More recent developments have proposed that scene grammar knowledge might be organized based on a hierarchical system: objects are arranged in the scene, which offers the more general context, but within a scene we can identify different spatial and functional clusters of objects, called “phrases”, that offer a second level of context; within every phrase, then, objects have different status, with usually one object (“anchor object”) offering strong prediction of where and which are the other objects within the phrase (“local objects”). However, these further aspects of the organization of objects In scenes remain poorly understood.

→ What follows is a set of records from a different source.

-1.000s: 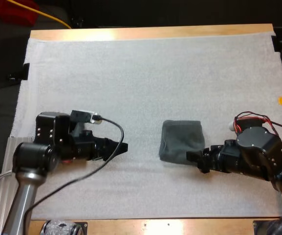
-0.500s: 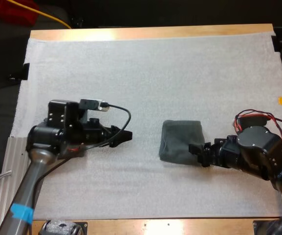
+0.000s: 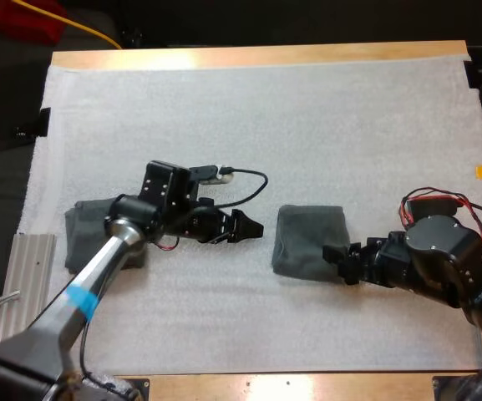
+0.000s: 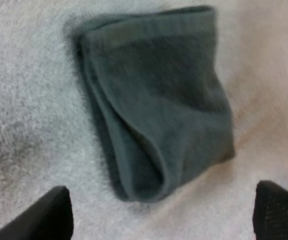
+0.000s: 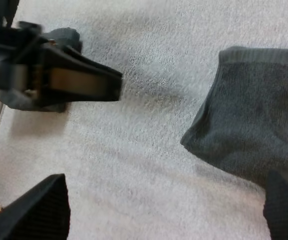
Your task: Pick towel from pile, fold and stack
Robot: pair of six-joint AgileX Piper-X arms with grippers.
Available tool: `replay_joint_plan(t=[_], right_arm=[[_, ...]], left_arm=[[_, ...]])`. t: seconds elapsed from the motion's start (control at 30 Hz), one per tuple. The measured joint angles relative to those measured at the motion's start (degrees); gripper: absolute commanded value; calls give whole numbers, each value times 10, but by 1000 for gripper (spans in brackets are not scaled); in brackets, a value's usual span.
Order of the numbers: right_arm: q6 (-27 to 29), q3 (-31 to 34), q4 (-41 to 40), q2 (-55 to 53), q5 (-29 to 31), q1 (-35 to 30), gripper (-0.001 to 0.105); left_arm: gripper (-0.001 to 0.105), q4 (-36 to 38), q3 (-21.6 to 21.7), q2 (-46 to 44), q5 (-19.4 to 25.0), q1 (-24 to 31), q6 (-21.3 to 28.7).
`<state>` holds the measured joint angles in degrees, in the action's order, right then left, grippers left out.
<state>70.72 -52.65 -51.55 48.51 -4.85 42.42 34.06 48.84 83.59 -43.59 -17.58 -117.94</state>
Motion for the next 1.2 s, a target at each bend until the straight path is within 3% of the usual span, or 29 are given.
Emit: replay_joint_plan(t=[0.37, 0.77, 1.2], right_arm=[[0, 0, 0, 0, 0, 0, 77], [0, 0, 0, 0, 0, 0, 77], [0, 0, 0, 0, 0, 0, 77]], left_arm=[[71, -19, 0, 112, 0, -1, -26], [71, -27, 0, 141, -9, -4, -44], [71, -103, 0, 141, -8, -64, -136]])
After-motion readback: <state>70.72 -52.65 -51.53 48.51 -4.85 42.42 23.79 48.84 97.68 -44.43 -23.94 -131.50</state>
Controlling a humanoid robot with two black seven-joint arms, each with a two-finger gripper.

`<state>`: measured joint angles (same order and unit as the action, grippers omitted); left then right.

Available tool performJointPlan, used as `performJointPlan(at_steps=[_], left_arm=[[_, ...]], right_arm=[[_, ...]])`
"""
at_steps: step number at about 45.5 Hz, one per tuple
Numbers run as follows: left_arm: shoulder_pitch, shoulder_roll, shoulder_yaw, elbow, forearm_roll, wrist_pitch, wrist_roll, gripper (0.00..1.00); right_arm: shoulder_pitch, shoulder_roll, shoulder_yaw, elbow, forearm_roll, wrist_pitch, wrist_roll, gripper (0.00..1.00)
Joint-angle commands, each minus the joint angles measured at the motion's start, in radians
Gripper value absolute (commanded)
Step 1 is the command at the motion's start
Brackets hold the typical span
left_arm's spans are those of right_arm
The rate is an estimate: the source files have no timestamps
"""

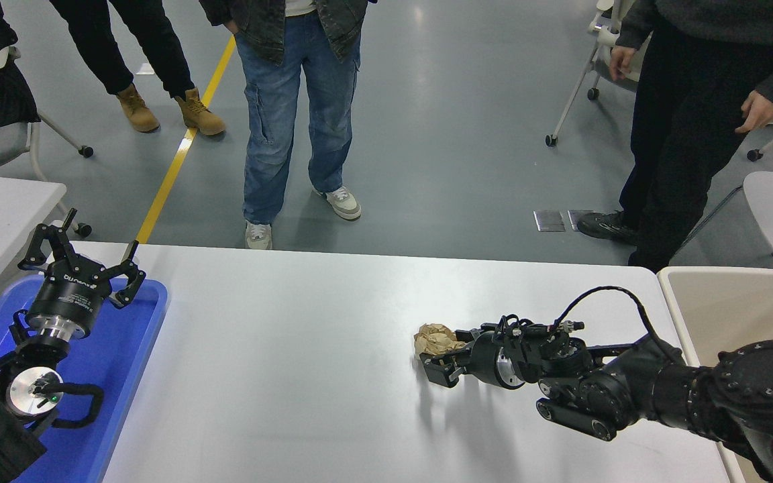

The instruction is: Clean the table surface

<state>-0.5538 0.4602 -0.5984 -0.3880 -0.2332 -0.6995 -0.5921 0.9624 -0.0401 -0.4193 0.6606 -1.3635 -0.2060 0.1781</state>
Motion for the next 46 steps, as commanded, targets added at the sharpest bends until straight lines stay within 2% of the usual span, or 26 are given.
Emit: performJointPlan(at_steps=[1, 6, 8, 11, 13, 30, 46], left_arm=[[0.0, 0.0, 0.0, 0.0, 0.0, 0.0, 0.0, 1.0], [0.0, 0.0, 0.0, 0.0, 0.0, 0.0, 0.0, 1.0], [0.0, 0.0, 0.0, 0.0, 0.0, 0.0, 0.0, 1.0], [0.0, 0.0, 0.0, 0.0, 0.0, 0.0, 0.0, 1.0], [0.0, 0.0, 0.0, 0.0, 0.0, 0.0, 0.0, 1.0], [0.0, 0.0, 0.0, 0.001, 0.0, 0.0, 0.0, 1.0], [0.0, 0.0, 0.0, 0.0, 0.0, 0.0, 0.0, 1.0]], right_arm=[[0.007, 0.006, -0.001, -0.004, 0.0, 0.002, 0.0, 0.47], [0.01, 0.006, -0.001, -0.003, 0.0, 0.005, 0.0, 0.22], [0.012, 0.006, -0.001, -0.001, 0.0, 0.005, 0.0, 0.14], [0.013, 0.008, -0.001, 0.002, 0.0, 0.005, 0.0, 0.1], [0.018, 0.008, 0.001, 0.008, 0.003, 0.007, 0.0, 0.0], [0.124, -0.079, 0.019, 0.163, 0.023, 0.008, 0.001, 0.0], [0.413, -0.412, 0.019, 0.537, 0.141, 0.098, 0.0, 0.0]])
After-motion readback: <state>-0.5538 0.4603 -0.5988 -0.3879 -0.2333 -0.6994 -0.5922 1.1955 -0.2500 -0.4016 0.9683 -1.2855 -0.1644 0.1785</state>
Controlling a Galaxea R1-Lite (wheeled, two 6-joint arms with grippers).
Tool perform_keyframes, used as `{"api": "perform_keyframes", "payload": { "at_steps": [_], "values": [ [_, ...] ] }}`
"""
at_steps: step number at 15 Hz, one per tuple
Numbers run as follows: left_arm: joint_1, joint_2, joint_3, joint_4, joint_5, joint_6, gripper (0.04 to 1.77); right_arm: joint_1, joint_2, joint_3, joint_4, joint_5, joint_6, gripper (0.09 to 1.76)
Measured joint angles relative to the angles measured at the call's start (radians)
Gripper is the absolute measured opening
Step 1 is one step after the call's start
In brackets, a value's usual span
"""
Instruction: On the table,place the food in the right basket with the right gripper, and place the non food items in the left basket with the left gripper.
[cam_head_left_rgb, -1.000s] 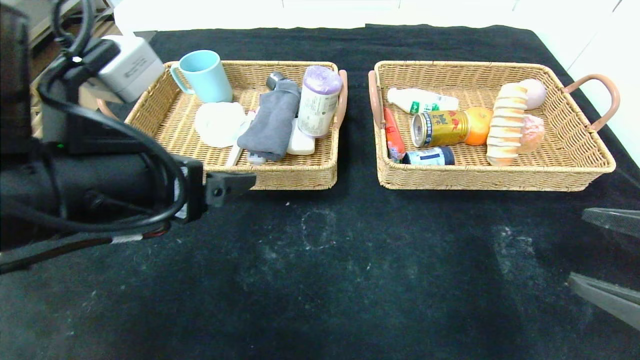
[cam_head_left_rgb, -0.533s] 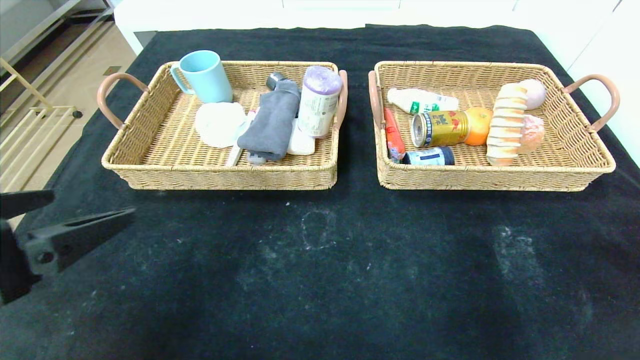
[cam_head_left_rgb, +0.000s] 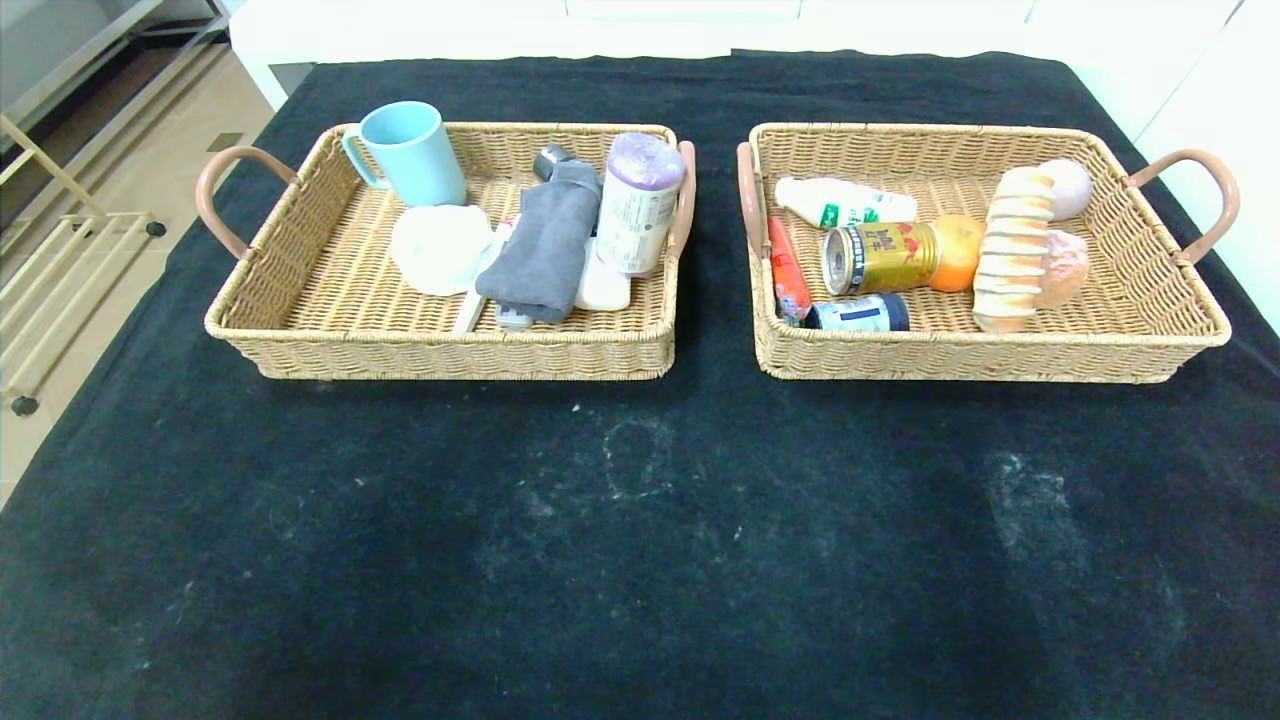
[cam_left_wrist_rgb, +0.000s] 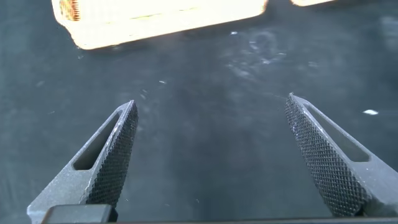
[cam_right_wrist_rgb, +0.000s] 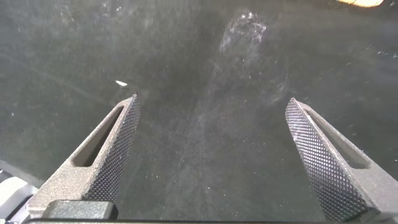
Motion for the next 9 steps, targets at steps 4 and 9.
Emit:
{"api": "perform_keyframes", "payload": {
  "at_steps": [4, 9],
  "values": [
    [0.152, -0.156, -0.044, 0.135, -0.223, 0.007, 1.71, 0.018, -0.041, 0.023, 0.001, -0.011, -0.001, 1.71],
    [0.24, -0.31, -0.036, 0.235, -0.317, 0.009, 1.71, 0.022, -0.123, 0.076, 0.013, -0.039, 0.0, 1.71]
  ]
}}
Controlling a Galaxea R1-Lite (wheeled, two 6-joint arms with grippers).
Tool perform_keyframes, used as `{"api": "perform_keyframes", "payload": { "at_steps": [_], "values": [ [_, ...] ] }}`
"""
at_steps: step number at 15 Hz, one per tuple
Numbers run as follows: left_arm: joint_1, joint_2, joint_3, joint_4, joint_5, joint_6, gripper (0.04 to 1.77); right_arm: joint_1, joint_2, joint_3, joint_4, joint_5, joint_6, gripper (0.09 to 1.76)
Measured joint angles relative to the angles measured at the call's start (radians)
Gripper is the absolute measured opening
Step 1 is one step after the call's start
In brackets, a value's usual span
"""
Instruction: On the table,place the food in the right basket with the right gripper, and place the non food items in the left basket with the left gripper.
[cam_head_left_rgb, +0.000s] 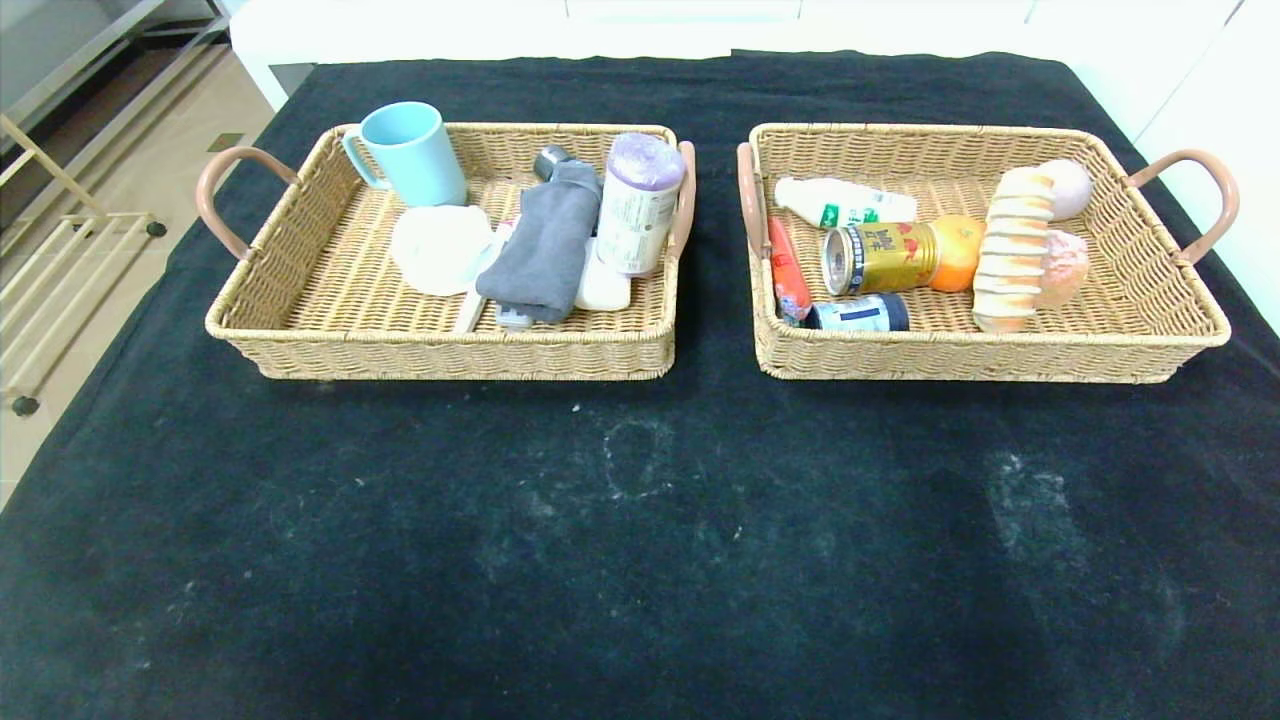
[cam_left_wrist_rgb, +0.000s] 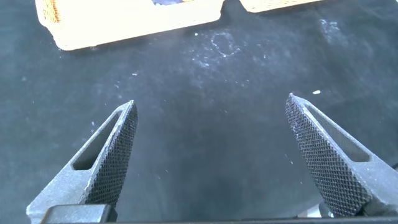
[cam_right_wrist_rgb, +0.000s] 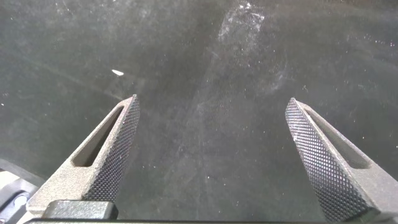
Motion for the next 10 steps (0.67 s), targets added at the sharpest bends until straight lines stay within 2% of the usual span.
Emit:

Another problem relates to the way we measure the structure of scenes to compare the organization of the visual world with the organization in the mind. Typically, to decide if an object appears or not in a certain scene, and whether or not it appears in a certain position within a scene, researchers based their decision on intuition and common-sense, maybe validating those decisions with independent raters. But it has been shown that often these decisions can be limited and more complex information about objects’ arrangement in scenes can be lost.
A potential solution to this problem might be using large set of real-world images, that have annotations and segmentations of objects, to measures statistics about how objects are arranged in the environment. This idea exploits the nowadays larger availability of this kind of datasets due to increasing developments of computer vision algorithms, and also parallels with the established usage of large text corpora in language research.
The goals of the current investigation were to extract object statistics from this image datasets and test if they reliably predict behavioural responses during object processing, as well as to use these statistics to investigate more complex aspects of scene grammar, such as its hierarchical organization, to see if this organization is reflected in the organization of objects in our mind.